__WORK REQUEST__:
Pictures in the listing below are skipped, while the lines from the "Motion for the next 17" line through the "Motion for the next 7" line are returned word for word.

__AVAILABLE DATA__:
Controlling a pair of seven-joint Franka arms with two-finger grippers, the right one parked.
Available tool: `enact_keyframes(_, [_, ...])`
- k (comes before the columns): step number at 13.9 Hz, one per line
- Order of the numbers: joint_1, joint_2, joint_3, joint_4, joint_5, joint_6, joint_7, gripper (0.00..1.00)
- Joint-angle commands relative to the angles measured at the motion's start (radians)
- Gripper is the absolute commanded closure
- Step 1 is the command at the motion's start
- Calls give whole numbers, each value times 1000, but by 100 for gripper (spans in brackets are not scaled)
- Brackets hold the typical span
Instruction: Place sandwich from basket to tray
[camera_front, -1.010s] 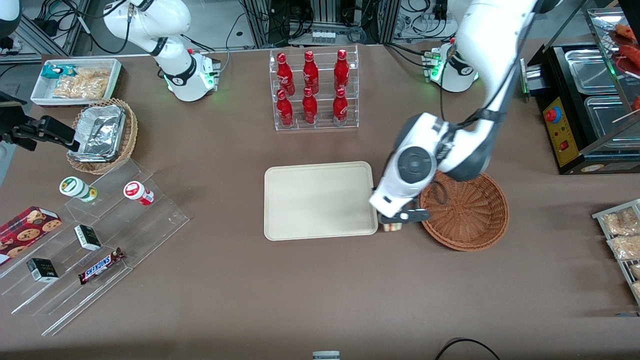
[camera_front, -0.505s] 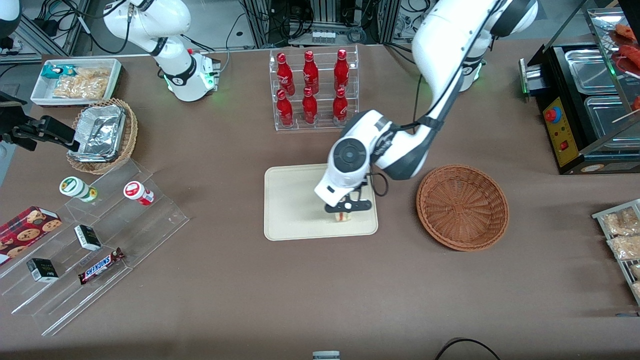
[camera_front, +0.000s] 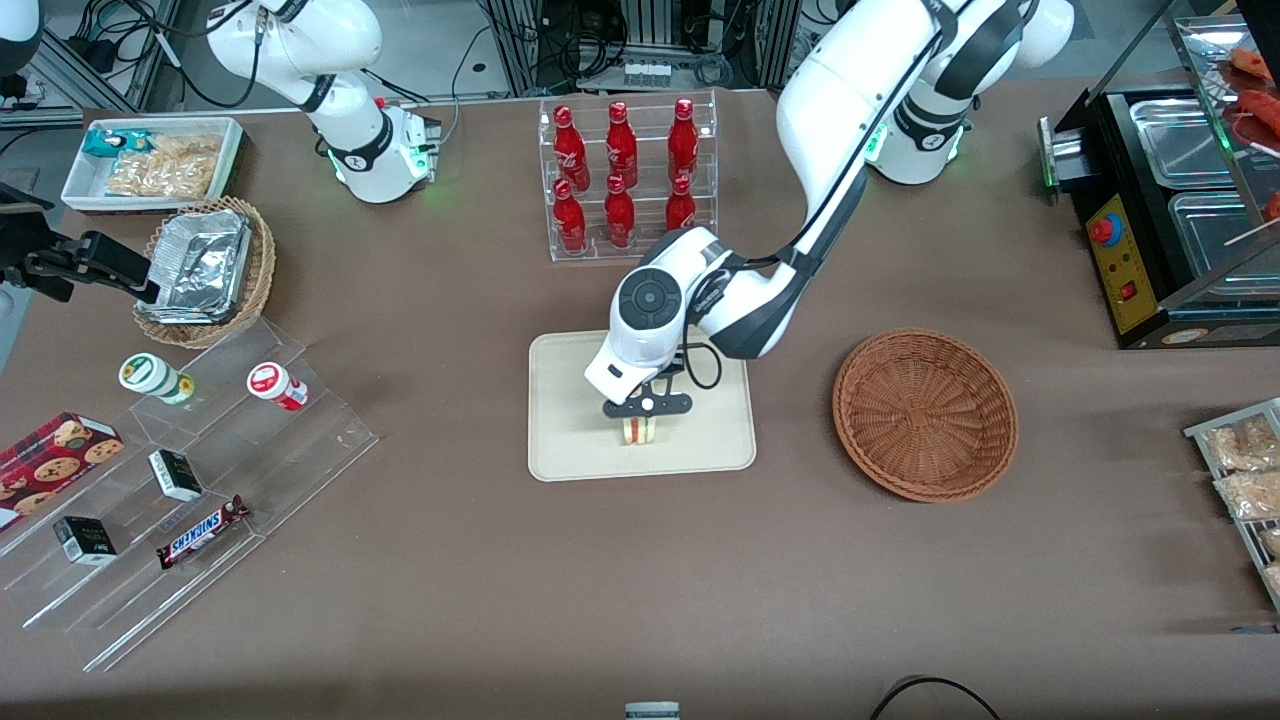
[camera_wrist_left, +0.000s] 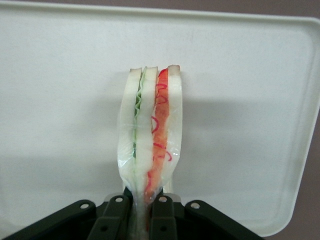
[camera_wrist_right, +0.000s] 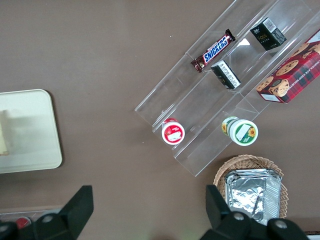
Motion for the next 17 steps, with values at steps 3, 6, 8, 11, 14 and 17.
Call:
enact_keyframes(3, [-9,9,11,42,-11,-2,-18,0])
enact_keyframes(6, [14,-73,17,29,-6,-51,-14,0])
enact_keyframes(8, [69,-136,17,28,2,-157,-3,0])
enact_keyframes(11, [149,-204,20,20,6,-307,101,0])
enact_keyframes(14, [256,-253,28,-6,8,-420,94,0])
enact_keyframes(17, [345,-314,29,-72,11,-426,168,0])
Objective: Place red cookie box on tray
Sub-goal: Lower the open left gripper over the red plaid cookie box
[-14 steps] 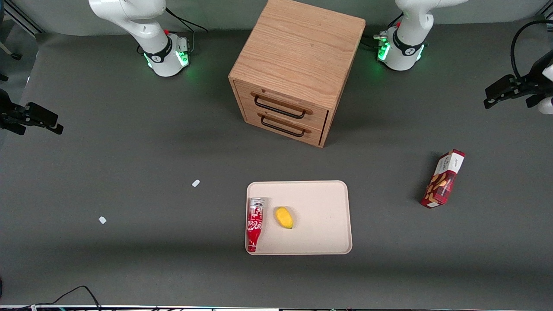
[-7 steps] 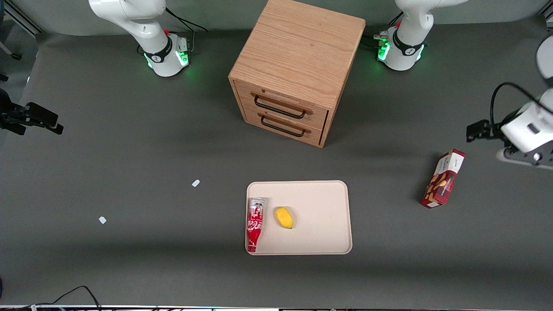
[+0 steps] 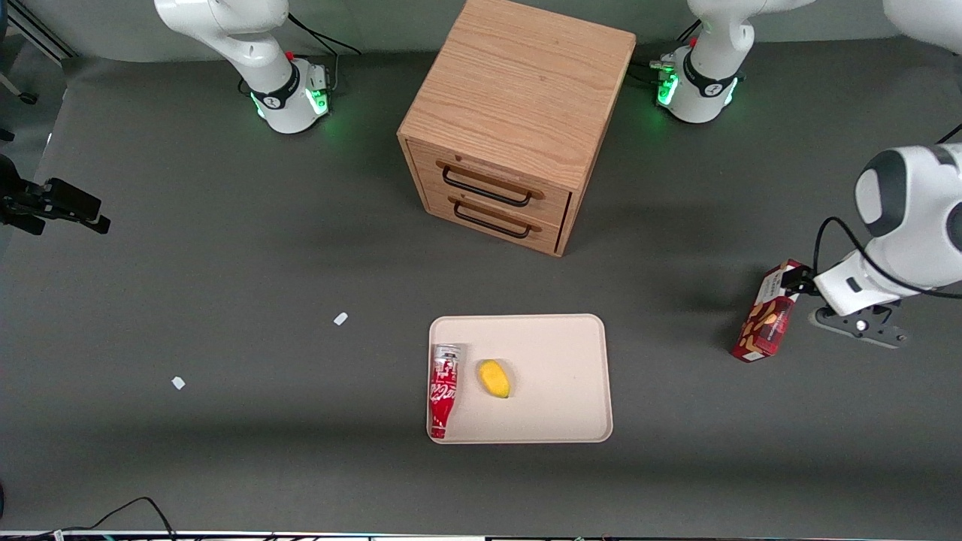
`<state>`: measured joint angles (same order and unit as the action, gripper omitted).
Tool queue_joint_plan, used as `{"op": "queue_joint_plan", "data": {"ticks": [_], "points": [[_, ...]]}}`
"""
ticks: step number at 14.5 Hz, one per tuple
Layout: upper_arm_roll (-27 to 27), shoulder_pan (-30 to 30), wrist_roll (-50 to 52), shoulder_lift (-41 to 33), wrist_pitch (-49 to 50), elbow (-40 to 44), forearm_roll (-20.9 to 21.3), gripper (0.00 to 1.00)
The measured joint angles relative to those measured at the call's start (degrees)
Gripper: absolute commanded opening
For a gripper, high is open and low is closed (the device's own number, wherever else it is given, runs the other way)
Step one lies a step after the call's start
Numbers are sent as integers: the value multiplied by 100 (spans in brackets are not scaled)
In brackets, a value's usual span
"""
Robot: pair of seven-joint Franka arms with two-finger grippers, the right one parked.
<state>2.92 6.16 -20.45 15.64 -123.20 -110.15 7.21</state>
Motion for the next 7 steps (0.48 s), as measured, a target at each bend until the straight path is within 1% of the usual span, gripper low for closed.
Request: {"op": "queue_joint_plan", "data": {"ticks": [2,7], "points": [[-22,0,-111,234,-463,-212,-3,100],[-56,0,-371,716,-956,-364,-139,100]]}}
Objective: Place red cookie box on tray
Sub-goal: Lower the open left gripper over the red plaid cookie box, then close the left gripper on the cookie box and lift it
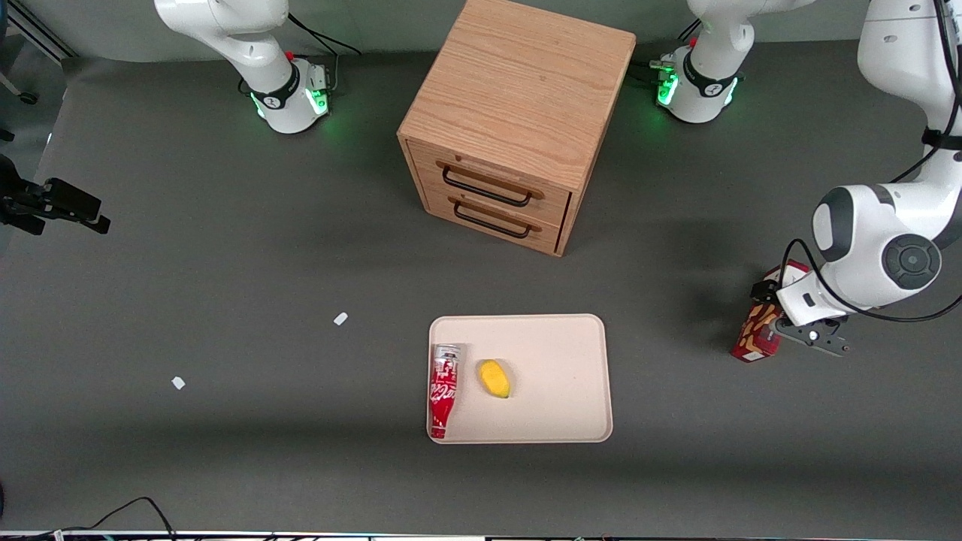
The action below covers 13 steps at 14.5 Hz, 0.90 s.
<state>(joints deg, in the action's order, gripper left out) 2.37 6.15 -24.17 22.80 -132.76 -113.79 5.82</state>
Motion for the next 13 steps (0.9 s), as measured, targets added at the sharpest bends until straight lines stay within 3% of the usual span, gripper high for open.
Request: {"op": "queue_joint_plan", "data": {"ticks": [2,3,7,13], "points": [[-50,1,-62,90,-168,-57,-12,93],[-65,1,-77,119,-232,-92,-16,79],[-72,1,-83,154,-306,-190,-21,3],[-75,1,-84,154,-294,-191,-35,0]]}}
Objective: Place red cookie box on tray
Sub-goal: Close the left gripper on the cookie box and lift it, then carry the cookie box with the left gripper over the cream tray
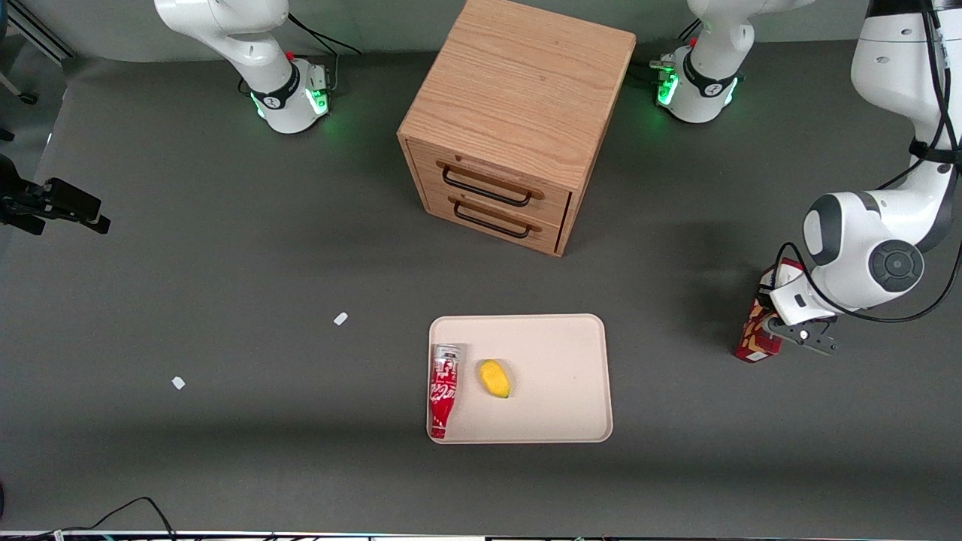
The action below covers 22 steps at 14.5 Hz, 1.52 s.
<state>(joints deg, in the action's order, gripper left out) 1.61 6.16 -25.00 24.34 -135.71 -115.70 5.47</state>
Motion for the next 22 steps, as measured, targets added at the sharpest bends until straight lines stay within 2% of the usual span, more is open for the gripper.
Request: {"op": "queue_joint_plan", "data": {"ticks": [3,9,12,14,19,22], "points": [[2,-3,0,-28,181,122,-149,0],[109,-69,112,-494,2091,1372,-338,0],[528,-186,1061,-706,3150,2253,-438,0],[849,-395,1921,-709,3512,2781,-437,0],[1408,-912,3774,-165,3534,3460,-426,0],[1433,-1229,4236,475,3089,3721,-403,0]]}}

__EXPECTED ANSWER__:
Motion for the next 17 steps, with values at steps 3, 6, 8, 11, 14 and 17.
Call:
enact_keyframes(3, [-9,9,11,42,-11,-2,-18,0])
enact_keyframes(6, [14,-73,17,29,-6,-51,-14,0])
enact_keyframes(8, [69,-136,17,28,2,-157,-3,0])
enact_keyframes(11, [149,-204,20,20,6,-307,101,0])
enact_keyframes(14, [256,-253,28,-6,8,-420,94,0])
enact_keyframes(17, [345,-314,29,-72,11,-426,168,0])
Objective: Place red cookie box on tray
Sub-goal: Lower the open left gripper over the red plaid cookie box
[-14 steps] 
[-7 steps] 
[+0 steps] 
`<state>`: measured joint angles (same order and unit as the action, gripper omitted).
Tool queue_joint_plan, used as `{"op": "queue_joint_plan", "data": {"ticks": [_], "points": [[_, ...]]}}`
"""
ticks: step number at 14.5 Hz, one per tuple
Layout: upper_arm_roll (-27 to 27), shoulder_pan (-30 to 30), wrist_roll (-50 to 52), shoulder_lift (-41 to 33), wrist_pitch (-49 to 50), elbow (-40 to 44), forearm_roll (-20.9 to 21.3), gripper (0.00 to 1.00)
The measured joint angles relative to those measured at the call's start (degrees)
Gripper: absolute commanded opening
For a gripper, high is open and low is closed (the device's own number, wherever else it is given, runs the other way)
Step one lies a step after the call's start
Numbers are sent as integers: the value multiplied by 100 (spans in brackets are not scaled)
In brackets, a value's usual span
"""
Robot: pair of seven-joint Franka arms with two-finger grippers, the right one parked.
<state>2.92 6.16 -20.45 15.64 -123.20 -110.15 7.21</state>
Motion for the next 7 steps (0.48 s), as measured, a target at each bend until the straight path is within 1% of the usual span, gripper low for closed.

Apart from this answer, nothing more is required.